:: PROBLEM TO SOLVE ::
Transcribe the full listing with no word altered.

:: GIVEN DATA ::
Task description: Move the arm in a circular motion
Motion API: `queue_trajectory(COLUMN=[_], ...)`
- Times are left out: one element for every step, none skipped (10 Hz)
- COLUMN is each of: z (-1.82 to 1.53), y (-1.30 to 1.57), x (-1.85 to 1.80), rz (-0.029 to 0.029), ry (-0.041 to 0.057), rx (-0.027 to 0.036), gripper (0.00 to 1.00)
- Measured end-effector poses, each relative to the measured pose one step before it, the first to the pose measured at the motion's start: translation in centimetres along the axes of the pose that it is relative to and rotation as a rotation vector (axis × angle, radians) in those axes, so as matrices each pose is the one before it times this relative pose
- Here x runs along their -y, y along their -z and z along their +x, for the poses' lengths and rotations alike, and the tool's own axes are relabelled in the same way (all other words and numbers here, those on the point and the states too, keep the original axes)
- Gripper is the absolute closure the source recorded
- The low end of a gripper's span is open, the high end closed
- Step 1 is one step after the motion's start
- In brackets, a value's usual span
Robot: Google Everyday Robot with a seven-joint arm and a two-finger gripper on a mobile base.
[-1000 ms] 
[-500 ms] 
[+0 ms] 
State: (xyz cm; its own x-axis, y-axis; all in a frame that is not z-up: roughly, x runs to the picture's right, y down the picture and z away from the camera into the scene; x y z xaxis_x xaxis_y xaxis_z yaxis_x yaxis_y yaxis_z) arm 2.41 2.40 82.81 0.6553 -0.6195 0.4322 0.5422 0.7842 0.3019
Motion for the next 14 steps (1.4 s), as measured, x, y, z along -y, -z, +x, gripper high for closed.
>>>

:: EXERCISE RESPONSE ::
Task description: Move the arm in a circular motion
Motion API: `queue_trajectory(COLUMN=[_], ...)`
- Times are left out: one element for every step, none skipped (10 Hz)
- COLUMN is each of: z (-1.82 to 1.53), y (-1.30 to 1.57), x (-1.85 to 1.80), rz (-0.029 to 0.029), ry (-0.041 to 0.057), rx (-0.027 to 0.036), gripper (0.00 to 1.00)
- Measured end-effector poses, each relative to the measured pose one step before it, the first to the pose measured at the motion's start: translation in centimetres along the axes of the pose that it is relative to and rotation as a rotation vector (axis × angle, radians) in those axes, so as matrices each pose is the one before it times this relative pose
- Here x runs along their -y, y along their -z and z along their +x, for the poses' lengths and rotations alike, and the tool's own axes are relabelled in the same way (all other words and numbers here, those on the point and the states too, keep the original axes)
- Gripper is the absolute closure the source recorded
- The low end of a gripper's span is open, the high end closed
- Step 1 is one step after the motion's start
- In brackets, a value's usual span
Robot: Google Everyday Robot with a seven-joint arm and a two-finger gripper on a mobile base.
[-1000 ms] 
[-500 ms] 
[+0 ms] 
State: (xyz cm; its own x-axis, y-axis; all in a frame that is not z-up: roughly, x runs to the picture's right, y down the picture and z away from the camera into the scene; x y z xaxis_x xaxis_y xaxis_z yaxis_x yaxis_y yaxis_z) arm 2.41 2.40 82.81 0.6553 -0.6195 0.4322 0.5422 0.7842 0.3019
Motion for the next 14 steps (1.4 s), as measured, x, y, z along -y, -z, +x, gripper high for closed.
>>>

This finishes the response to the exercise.